I've been keeping fish as an adult for 15 years now. I periodically try German Blue Rams with varied results. Most of the time they die. Once in a while I get a pair to live to spawn. Here is my question. What happens to these fish - they are born, raised, get shipped, live in the pet store tank, go to my tank and die. They usually die with the rapid breathing thing. They manage to live long enough to make it to the pet store. I assume it is something in the shipping through going into my tank. Is it poor quality stock - if so how did they manage to live long enough to get shipped to the pet store?


----------



## Number6 (Mar 13, 2003)

The "rapid breathing thing" can often be some illness, or it can be osmotic shock. I wouldn't doubt that transhipped fish can make it to your tank just in time to die... but there may also be something that you are underestimating when you plop them into your tank water.

What is the pH, GH and KH of the stores you shop at compared to your tank and tap water?


----------



## andrewcook (Jan 4, 2011)

I bought German Blue Rams and Bolivian Butterfly cichlids from the same pet store on the same day. Acclimated them in the same way into two different tanks that are the same age and setup (small gravel and driftwood) with no other fish in the tanks. Different results - the Bolivians are still alive and kicking.

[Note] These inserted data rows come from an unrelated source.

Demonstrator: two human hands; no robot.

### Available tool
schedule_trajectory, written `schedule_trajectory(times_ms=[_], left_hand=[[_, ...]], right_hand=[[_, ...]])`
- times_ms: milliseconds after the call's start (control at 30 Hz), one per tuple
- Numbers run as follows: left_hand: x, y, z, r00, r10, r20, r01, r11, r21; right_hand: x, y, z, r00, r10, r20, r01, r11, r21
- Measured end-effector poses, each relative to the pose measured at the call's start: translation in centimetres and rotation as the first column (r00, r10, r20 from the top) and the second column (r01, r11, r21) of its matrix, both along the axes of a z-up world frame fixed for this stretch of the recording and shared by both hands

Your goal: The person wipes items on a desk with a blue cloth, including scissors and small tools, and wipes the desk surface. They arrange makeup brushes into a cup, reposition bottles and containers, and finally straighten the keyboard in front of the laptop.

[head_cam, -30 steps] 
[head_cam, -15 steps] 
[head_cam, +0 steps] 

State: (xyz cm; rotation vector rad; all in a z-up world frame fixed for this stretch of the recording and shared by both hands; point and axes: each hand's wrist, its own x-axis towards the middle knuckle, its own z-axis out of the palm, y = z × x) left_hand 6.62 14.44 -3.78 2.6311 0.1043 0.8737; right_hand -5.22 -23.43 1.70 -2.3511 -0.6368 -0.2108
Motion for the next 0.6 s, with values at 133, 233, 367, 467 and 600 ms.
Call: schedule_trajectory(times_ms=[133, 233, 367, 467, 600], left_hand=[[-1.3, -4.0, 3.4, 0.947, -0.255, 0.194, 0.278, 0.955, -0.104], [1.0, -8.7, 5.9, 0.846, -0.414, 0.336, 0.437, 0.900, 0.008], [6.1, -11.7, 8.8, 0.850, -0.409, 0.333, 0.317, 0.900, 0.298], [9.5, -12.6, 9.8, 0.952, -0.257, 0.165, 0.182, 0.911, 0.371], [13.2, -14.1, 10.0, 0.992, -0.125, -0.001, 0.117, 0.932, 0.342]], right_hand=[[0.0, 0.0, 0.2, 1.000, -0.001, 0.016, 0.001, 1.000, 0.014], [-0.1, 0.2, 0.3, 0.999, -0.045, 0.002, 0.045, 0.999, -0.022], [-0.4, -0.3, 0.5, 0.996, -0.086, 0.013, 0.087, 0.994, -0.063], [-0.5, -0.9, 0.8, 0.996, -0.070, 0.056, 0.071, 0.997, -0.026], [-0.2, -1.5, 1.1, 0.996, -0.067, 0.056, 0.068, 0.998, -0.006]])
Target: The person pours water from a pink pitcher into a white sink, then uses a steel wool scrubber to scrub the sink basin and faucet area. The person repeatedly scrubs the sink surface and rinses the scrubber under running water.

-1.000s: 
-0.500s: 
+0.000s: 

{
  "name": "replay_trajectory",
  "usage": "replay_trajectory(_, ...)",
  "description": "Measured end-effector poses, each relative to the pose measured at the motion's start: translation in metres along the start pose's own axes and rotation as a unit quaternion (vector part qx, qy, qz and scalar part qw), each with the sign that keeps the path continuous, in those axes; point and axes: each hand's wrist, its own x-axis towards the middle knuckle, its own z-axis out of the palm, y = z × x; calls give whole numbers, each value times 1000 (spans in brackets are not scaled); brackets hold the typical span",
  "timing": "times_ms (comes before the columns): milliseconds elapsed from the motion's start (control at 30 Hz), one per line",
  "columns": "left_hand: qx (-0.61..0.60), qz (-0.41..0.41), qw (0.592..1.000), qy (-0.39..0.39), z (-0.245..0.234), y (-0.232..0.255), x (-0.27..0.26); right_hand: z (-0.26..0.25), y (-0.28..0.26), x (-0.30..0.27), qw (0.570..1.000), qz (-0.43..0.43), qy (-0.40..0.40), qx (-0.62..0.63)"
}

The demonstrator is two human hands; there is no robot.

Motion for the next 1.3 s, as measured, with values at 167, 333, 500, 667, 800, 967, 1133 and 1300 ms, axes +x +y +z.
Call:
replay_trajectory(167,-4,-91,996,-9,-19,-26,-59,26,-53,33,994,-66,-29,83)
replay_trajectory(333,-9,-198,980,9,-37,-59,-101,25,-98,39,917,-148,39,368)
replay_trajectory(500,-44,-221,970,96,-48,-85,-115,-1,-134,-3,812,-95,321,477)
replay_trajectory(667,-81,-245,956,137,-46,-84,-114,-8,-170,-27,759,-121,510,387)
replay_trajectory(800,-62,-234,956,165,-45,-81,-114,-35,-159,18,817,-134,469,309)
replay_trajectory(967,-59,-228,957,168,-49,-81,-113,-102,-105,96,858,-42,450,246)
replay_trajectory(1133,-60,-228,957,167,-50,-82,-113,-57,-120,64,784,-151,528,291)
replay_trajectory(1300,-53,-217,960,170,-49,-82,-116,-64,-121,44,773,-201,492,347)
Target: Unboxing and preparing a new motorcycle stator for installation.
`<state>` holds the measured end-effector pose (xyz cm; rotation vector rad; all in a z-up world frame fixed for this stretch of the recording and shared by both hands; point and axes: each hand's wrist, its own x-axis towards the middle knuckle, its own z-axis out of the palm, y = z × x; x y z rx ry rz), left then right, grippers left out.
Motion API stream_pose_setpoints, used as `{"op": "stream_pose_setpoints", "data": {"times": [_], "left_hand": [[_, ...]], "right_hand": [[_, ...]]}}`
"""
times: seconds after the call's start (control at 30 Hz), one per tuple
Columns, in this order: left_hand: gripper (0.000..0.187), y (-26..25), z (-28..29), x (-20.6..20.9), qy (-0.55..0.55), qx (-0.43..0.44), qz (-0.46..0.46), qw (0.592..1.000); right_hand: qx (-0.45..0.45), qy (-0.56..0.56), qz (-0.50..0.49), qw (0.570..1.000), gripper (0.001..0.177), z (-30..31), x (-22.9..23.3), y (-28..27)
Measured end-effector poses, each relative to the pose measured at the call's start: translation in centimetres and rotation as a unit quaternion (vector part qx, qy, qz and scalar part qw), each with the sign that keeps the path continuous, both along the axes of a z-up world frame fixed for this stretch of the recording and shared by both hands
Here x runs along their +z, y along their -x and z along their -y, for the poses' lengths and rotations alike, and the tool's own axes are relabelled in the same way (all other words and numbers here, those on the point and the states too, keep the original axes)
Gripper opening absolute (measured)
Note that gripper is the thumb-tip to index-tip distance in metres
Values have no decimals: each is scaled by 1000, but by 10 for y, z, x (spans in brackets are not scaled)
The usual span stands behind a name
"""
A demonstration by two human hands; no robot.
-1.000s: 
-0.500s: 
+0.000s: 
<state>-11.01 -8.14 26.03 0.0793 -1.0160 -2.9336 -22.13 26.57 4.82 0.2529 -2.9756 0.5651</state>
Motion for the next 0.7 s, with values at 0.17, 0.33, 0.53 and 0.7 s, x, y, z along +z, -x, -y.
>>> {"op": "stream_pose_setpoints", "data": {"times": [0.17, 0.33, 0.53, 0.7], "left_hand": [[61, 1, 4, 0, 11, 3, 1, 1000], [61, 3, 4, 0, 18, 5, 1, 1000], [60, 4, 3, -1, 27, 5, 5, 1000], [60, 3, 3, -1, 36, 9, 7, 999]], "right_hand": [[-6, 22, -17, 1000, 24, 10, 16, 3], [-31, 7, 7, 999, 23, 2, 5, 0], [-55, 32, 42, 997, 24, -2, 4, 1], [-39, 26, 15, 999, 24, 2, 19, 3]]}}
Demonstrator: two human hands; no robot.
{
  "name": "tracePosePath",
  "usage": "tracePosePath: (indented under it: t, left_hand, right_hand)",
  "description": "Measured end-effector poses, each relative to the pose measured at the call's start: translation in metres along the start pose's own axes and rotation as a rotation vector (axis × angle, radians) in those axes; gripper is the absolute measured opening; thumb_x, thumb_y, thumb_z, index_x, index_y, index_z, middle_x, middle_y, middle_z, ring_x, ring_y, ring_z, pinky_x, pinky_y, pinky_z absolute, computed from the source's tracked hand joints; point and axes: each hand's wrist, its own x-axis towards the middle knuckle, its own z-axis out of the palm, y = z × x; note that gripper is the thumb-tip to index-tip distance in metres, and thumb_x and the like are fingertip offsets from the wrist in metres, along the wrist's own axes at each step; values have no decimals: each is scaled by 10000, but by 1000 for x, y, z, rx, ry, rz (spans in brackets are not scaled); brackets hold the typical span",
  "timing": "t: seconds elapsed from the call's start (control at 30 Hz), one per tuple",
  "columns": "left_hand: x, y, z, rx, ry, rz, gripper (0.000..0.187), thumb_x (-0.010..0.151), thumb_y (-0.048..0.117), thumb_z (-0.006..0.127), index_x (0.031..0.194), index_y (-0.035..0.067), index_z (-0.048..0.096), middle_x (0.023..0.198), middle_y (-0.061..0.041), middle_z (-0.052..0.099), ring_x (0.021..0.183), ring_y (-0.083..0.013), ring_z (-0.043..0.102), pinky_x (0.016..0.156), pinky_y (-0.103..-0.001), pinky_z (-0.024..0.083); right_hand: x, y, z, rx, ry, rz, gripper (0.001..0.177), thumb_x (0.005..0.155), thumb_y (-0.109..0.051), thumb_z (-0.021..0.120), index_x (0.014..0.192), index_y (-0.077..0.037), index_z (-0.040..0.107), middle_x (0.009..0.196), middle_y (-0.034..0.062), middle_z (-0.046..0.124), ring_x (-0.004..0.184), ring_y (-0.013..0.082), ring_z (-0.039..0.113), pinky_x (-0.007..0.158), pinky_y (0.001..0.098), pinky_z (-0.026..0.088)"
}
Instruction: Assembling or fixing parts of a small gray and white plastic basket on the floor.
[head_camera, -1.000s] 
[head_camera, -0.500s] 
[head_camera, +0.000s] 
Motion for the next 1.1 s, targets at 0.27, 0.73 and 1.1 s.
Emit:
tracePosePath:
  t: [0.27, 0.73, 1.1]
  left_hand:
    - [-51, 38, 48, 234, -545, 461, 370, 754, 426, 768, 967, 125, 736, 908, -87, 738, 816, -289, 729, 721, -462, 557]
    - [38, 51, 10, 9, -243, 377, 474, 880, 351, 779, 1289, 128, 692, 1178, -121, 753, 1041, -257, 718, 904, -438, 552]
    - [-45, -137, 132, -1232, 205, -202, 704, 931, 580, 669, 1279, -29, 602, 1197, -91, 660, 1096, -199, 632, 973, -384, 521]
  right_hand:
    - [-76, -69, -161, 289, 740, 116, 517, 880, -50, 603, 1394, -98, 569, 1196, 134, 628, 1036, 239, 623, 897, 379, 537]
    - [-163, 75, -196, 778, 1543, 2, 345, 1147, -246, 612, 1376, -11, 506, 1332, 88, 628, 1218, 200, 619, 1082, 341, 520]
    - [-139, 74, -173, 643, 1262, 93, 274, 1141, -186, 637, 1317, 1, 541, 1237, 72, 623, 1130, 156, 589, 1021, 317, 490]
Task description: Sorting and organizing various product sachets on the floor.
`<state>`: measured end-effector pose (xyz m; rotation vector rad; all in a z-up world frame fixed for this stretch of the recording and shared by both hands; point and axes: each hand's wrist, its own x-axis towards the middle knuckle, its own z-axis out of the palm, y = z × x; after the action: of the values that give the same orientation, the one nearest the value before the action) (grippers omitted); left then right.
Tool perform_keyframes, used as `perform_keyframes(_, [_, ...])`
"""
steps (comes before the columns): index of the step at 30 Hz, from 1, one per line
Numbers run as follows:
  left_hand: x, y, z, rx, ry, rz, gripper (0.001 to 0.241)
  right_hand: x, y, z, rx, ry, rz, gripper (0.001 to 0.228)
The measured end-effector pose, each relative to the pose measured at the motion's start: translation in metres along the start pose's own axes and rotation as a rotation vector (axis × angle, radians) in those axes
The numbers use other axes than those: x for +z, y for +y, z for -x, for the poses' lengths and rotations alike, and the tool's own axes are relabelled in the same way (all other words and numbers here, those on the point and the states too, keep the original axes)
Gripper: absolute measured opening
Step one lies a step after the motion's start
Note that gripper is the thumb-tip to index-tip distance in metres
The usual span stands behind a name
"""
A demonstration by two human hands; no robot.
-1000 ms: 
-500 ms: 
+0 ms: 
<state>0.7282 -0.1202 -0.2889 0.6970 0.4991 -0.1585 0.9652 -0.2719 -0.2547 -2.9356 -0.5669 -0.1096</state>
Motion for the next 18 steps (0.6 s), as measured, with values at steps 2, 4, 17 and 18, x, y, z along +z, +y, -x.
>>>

I suspect it is the double acclimation - the pet store and then a couple of days(??) later into my tank compunded with the way the fish are bred may lead to osmotic shock. But the Bolivians came in on the same shipment and had the same double acclimation over the same number of days.

As for the pH, GH, and KH it has been over too many tanks with too many different water parameters where I used at different times aged tap, rain, RO, pet store bought water, tanks with plants, without plants, old established tanks, young tanks, community tanks, species specific tanks, barebottom, peat in filters, high temps, low temps, etc to hazard a guess about the past.


----------



## naegling23 (Jan 4, 2008)

These fish have a lot of problems adjusting to new tanks....here is the best advice I can give you.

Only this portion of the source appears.